Tunneling induced electron transfer between separated protons

TL;DR

This paper investigates electron transfer between separated protons using local control theory, demonstrating near-unity transfer efficiency via tunneling with tailored pulse sequences, and analyzing the impact of nuclear motion on transfer success.

Contribution

It introduces a method to control electron tunneling between protons with optimized pulse sequences and studies the effects of nuclear motion on transfer efficiency.

Findings

High transfer efficiency achieved with pump and dump pulses.

Tunneling occurs on femtosecond timescales.
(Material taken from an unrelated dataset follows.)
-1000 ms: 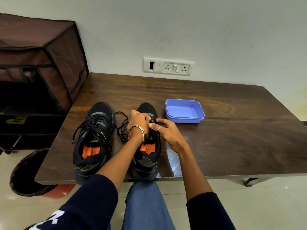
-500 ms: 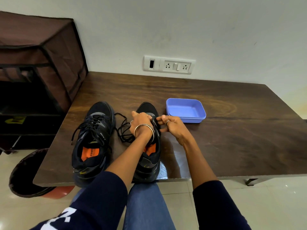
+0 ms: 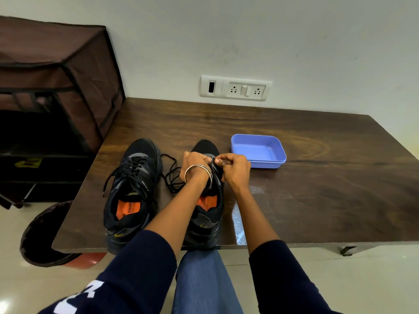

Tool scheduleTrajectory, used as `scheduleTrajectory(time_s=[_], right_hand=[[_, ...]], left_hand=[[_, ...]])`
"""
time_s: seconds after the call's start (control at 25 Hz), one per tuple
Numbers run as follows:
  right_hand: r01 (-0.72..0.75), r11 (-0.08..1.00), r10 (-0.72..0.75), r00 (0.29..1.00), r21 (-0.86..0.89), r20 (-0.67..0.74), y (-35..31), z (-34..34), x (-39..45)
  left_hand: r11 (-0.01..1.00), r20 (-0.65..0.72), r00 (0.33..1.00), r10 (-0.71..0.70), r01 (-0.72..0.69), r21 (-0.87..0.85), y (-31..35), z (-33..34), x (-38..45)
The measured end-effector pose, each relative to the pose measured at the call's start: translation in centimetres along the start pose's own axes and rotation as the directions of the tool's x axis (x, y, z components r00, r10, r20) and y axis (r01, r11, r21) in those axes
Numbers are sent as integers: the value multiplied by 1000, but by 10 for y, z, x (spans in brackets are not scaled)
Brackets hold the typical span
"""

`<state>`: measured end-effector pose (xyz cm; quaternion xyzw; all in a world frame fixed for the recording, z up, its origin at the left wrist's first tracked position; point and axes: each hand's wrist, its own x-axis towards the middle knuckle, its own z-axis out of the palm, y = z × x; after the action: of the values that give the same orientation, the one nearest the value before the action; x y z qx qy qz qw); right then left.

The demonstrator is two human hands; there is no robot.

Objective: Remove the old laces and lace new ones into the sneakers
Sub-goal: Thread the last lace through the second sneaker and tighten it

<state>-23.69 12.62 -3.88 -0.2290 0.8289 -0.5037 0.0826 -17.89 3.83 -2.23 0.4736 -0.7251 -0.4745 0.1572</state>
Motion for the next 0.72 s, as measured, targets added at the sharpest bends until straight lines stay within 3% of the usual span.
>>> scheduleTrajectory(time_s=[0.08, 0.16, 0.28, 0.4, 0.56, 0.72], right_hand=[[-12, 999, 8, 997, -45, -78, 1, 9, -3], [-17, 990, 4, 996, -140, -94, 0, 14, -3], [-30, 969, 29, 1000, -247, -6, -9, 9, -3], [-29, 957, 34, 999, -288, 10, -13, -1, -3], [-126, 991, 124, 992, 49, 36, -23, -17, -4], [-178, 913, 199, 980, 366, -21, -48, -35, -4]], left_hand=[[980, 53, 990, 133, -140, 143, -3, -6, -5], [967, 37, 990, 136, -141, 214, -8, -8, -2], [966, 93, 984, 153, -168, 197, -12, -10, -6], [967, 38, 972, 233, -236, 99, -20, -17, -6], [970, 50, 972, 228, -231, 72, -22, -23, -14], [983, 14, 984, 177, -177, 50, -19, -25, -20]])
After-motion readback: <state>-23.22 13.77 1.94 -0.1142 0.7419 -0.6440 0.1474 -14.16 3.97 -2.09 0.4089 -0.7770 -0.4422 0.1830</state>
Nuclear wave function spreading reduces transfer yield.

Abstract

We study electron transfer between two separated nuclei using local control theory. By conditioning the algorithm in a symmetric system formed by two protons, one can favored slow transfer processes, where tunneling is the main mechanism, achieving transfer efficiencies close to unity assuming fixed nuclei. The solution can be parametrized using sequences of pump and dump pi pulses, where the pump pulse is used to excite the electron to a highly excited state where the time for tunneling to the target nuclei is on the order of femtoseconds. The time delay must be chosen to allow for full population transfer via tunneling, and the dump pulse is chosen to remove energy from the state to avoid tunneling back to the original proton. Finally, we study the effect of the nuclear kinetic energy on the transfer efficiency. Even in the absence of relative motion between the protons, the spreading of the nuclear wave function is enough to reduce the yield of electronic transfer to less than one half.